| Work instructions |
Every entry must appear in the answer exactly as it does here.

--------

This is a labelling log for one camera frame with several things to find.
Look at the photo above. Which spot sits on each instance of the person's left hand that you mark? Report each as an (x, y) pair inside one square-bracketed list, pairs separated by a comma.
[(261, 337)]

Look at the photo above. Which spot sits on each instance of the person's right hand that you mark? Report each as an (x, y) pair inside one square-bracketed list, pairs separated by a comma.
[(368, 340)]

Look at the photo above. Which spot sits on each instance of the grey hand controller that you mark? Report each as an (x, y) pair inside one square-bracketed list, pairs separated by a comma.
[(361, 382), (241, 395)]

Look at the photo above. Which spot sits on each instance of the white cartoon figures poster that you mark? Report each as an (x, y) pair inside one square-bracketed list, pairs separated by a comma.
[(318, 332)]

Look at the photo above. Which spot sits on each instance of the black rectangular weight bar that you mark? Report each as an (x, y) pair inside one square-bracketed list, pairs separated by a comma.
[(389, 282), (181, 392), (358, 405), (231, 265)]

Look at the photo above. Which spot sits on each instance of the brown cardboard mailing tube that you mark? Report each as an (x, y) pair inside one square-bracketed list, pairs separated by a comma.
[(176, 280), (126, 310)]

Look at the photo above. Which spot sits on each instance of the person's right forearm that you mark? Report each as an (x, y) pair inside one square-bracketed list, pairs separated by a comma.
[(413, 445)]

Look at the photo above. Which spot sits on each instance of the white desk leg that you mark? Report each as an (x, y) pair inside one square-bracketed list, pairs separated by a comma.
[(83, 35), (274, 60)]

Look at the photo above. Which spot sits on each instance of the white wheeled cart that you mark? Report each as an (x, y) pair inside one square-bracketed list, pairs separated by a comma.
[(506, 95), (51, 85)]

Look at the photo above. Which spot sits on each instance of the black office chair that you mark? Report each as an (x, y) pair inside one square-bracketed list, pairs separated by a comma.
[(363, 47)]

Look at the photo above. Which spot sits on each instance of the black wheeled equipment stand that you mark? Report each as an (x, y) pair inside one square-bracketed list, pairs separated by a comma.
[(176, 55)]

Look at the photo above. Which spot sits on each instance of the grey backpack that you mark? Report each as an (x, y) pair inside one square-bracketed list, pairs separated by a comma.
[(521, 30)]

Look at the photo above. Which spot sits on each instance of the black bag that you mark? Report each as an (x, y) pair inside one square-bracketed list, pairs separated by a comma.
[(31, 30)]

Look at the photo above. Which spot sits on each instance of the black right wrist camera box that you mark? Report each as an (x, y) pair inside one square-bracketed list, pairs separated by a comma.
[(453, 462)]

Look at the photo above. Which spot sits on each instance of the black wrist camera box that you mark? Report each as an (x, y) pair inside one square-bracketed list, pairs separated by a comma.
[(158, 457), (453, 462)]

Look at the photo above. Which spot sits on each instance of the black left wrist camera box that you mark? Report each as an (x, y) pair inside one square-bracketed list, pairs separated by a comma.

--------

| Result |
This is a labelling log for one camera frame with several things to find.
Look at the photo above. Which spot sits on each instance of the person's left hand that you mark? Report each as an (x, y) pair inside one square-bracketed list, pairs separated by a comma.
[(261, 337)]

Look at the photo above. Which spot sits on each instance of the person's right hand that you mark? Report each as an (x, y) pair inside one square-bracketed list, pairs separated by a comma.
[(368, 340)]

Look at the photo above. Which spot sits on each instance of the grey hand controller that you mark? Report each as an (x, y) pair inside one square-bracketed list, pairs separated by a comma.
[(361, 382), (241, 395)]

Look at the photo above. Which spot sits on each instance of the white cartoon figures poster that you mark? Report each as an (x, y) pair inside one square-bracketed list, pairs separated by a comma.
[(318, 332)]

Look at the photo above. Which spot sits on each instance of the black rectangular weight bar that you mark? Report each as an (x, y) pair inside one square-bracketed list, pairs separated by a comma.
[(389, 282), (181, 392), (358, 405), (231, 265)]

Look at the photo above. Which spot sits on each instance of the brown cardboard mailing tube that you mark? Report each as an (x, y) pair inside one square-bracketed list, pairs separated by a comma.
[(176, 280), (126, 310)]

Look at the photo above. Which spot sits on each instance of the person's right forearm that you mark? Report each as an (x, y) pair inside one square-bracketed list, pairs separated by a comma.
[(413, 445)]

Look at the photo above. Which spot sits on each instance of the white desk leg that you mark? Report each as an (x, y) pair inside one square-bracketed list, pairs separated by a comma.
[(83, 35), (274, 60)]

Look at the photo above. Which spot sits on each instance of the white wheeled cart that you mark? Report each as an (x, y) pair inside one square-bracketed list, pairs separated by a comma.
[(506, 95), (51, 85)]

Look at the photo above. Which spot sits on each instance of the black office chair that you mark? Report each as an (x, y) pair inside one square-bracketed list, pairs separated by a comma.
[(363, 47)]

Look at the photo above. Which spot sits on each instance of the black wheeled equipment stand that you mark? Report each as an (x, y) pair inside one square-bracketed list, pairs separated by a comma.
[(176, 55)]

Look at the photo above. Which spot sits on each instance of the grey backpack that you mark? Report each as an (x, y) pair inside one square-bracketed list, pairs separated by a comma.
[(521, 30)]

Look at the photo above. Which spot sits on each instance of the black bag that you mark? Report each as an (x, y) pair inside one square-bracketed list, pairs separated by a comma.
[(31, 30)]

Look at the photo above. Which spot sits on each instance of the black right wrist camera box that you mark? Report each as an (x, y) pair inside one square-bracketed list, pairs separated by a comma.
[(453, 462)]

Look at the photo above. Which spot sits on each instance of the black wrist camera box that you mark? Report each as an (x, y) pair inside one square-bracketed list, pairs separated by a comma.
[(158, 457), (453, 462)]

Look at the photo above. Which spot sits on each instance of the black left wrist camera box that you mark? Report each as an (x, y) pair inside one square-bracketed list, pairs separated by a comma.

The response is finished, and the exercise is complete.